Motion Segmentation and Egomotion Estimation with Event-Based Cameras

Thumbnail Image
Publication or External Link
Mitrokhin, Anton
Aloimonos, Yiannis
Computer vision has been dominated by classical, CMOS frame-based imaging sensors for many years. Yet, motion is not well represented in classical cameras and vision techniques - a consequence of traditional vision being frame-based and only existing 'in the moment' while motion is a continuous entity. With the introduction of neuromorphic hardware, such as the event-based cameras, we are ready to cross the bridge of frame based vision and develop a new concept - motion-based vision. The event-based sensor provides dense temporal information about changes on the scene - it can ‘see’ the motion at an equivalent of almost infinite framerate, making a perfect fit for creating dense, long term motion trajectories and allowing for a significantly more efficient, generic and at the same time accurate motion perception. By its design, an event-based sensor accommodates a large dynamic range, provides high temporal resolution and low latency -- ideal properties for applications where high quality motion estimation and tolerance towards challenging lighting conditions are desirable. The price for these properties is indeed heavy - event-based sensors produce a lot of noise, their resolution is relatively low and their data - typically referred to as event cloud - is asynchronous and sparse.
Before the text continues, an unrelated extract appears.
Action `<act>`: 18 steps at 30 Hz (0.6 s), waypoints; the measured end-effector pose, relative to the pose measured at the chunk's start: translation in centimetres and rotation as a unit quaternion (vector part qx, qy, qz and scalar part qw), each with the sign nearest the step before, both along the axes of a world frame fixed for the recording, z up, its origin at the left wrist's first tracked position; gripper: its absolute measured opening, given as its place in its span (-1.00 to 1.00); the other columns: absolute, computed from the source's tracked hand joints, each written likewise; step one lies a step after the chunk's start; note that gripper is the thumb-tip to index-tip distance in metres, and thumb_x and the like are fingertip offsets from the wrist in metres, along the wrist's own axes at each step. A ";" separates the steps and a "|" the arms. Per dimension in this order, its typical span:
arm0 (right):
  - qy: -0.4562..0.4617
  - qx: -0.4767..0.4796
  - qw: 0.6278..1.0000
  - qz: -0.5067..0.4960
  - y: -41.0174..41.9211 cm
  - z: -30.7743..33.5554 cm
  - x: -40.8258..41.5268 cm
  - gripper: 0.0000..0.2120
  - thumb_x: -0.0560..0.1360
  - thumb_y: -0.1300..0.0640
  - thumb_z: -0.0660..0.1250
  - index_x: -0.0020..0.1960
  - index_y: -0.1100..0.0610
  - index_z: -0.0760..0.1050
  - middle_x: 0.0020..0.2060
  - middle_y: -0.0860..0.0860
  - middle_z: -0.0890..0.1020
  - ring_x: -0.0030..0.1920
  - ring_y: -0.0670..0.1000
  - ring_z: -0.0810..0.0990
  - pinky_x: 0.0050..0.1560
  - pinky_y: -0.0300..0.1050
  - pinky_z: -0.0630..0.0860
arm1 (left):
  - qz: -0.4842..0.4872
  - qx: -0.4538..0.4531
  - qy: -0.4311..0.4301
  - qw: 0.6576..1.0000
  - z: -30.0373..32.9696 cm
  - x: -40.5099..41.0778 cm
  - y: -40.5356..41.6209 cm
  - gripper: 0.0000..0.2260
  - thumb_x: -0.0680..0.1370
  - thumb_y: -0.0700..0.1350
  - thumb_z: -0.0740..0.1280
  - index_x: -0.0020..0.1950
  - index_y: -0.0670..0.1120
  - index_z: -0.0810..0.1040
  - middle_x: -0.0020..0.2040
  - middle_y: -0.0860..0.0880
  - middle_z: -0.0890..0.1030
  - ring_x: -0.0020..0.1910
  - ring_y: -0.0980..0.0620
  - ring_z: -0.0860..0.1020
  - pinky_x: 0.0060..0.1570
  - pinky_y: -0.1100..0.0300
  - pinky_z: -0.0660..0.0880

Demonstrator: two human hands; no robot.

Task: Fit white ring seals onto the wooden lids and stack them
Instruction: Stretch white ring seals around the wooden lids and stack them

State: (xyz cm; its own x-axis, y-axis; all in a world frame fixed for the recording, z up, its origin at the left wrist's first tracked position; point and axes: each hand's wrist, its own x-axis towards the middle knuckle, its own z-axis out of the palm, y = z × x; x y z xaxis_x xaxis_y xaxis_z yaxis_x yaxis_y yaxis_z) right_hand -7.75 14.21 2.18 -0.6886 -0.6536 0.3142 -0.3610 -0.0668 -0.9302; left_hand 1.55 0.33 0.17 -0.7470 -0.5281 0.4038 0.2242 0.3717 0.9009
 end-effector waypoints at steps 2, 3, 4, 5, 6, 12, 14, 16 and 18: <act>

Event sensors offer new opportunities for robust visual perception so much needed in autonomous robotics, but challenges associated with the sensor output, such as high noise, relatively low spatial resolution and sparsity, ask for different visual processing approaches. In this dissertation we develop methods and frameworks for motion segmentation and egomotion estimation on event-based data, starting with a simple optimization-based approach for camera motion compensation and object tracking and continuing by developing several deep learning pipelines, while continuing to explore the connection between the shapes of the event clouds and scene motion. We collect EV-IMO - the first pixelwise-annotated dataset for motion segmentation for event cameras and propose a 3D graph-based learning approach for motion segmentation in (x, y, t) domain. Finally we develop a set of mathematical constraints for event streams which leverage their temporal density and connect the shape of the event cloud with camera and object motion.